Here we request two nodes with four tasks on each node, i.e. in total we will be running 8 tasks (on 8 CPUs). The important aspect for an MPI application is that we launch it using srun, which is a scheduler commands that ensures that the application is started on all allocated resources and with the right number of tasks. Also MPI's own mpirun can be used, but we generally recommend to use srun.

Currently, two MPI implementations are supported/installed on Hábrók: OpenMPI and Intel MPI.

OpenMPI

OpenMPI is part of the foss toolchains, and this is used for most of the MPI applications that are available on Hábrók. If you're compiling custom software and want to use the GCC compilers, this is the recommended MPI. The jobscript that we showed earlier should work fine for these applications.

Intel MPI

Intel MPI is available as part of the intel toolchains.
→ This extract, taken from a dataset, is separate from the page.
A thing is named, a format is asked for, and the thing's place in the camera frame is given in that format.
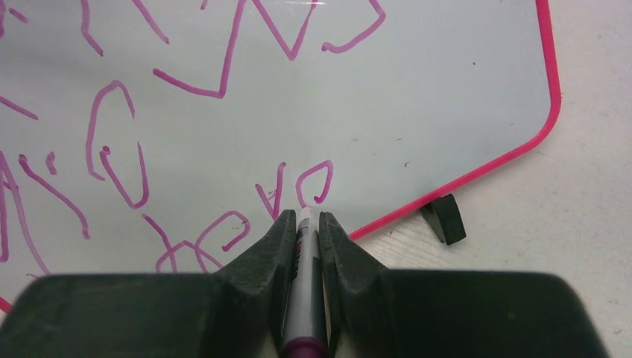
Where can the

Intel MPI does not integrate as well with the scheduler as OpenMPI does, which means that we need to provide an additional setting in a jobscript in order to be able to launch our applications with srun:

export I_MPI_PMI_LIBRARY=/usr/lib64/libpmi2.so
srun ./my_mpi_app

Note: mpirun can also be used for launching Intel MPI applications, but after a recent upgrade of the Slurm scheduler it seems that this sometimes leads to connection issues, in particular when using larger number of nodes:

[bstrap:0:-1@node15] check_exit_codes (../../../../../src/pm/i_hydra/libhydra/demux/hydra_demux_poll.c:117): unable to run bstrap_proxy on node16 (pid 859263, exit code 49152)
[bstrap:0:-1@node15] poll_for_event (../../../../../src/pm/i_hydra/libhydra/demux/hydra_demux_poll.c:159): check exit codes error
[bstrap:0:-1@node15] HYD_dmx_poll_wait_for_proxy_event (../../../../../src/pm/i_hydra/libhydra/demux/hydra_demux_poll.c:212): poll for event error
[bstrap:0:-1@node15] HYD_bstrap_setup (../../../../../src/pm/i_hydra/libhydra/bstrap/src/intel/i_hydra_bstrap.c:1061): error waiting for event
[bstrap:0:-1@node15] upstream_cb (../../../../../src/pm/i_hydra/libhydra/bstrap/src/hydra_bstrap_proxy.c:356): error setting up the bstrap proxies
[bstrap:0:-1@node15] HYDI_dmx_poll_wait_for_event (../../../../../src/pm/i_hydra/libhydra/demux/hydra_demux_poll.c:80): callback returned error status
[bstrap:0:-1@node15] main (../../../../../src/pm/i_hydra/libhydra/bstrap/src/hydra_bstrap_proxy.c:628): error sending proxy ID upstream
...
[mpiexec@node1] HYD_sock_write (../../../../../src/pm/i_hydra/libhydra/sock/hydra_sock_intel.c:362): write error (Bad file descriptor)

It's unclear what is causing these issues, but using srun instead of mpirun should solve this issue.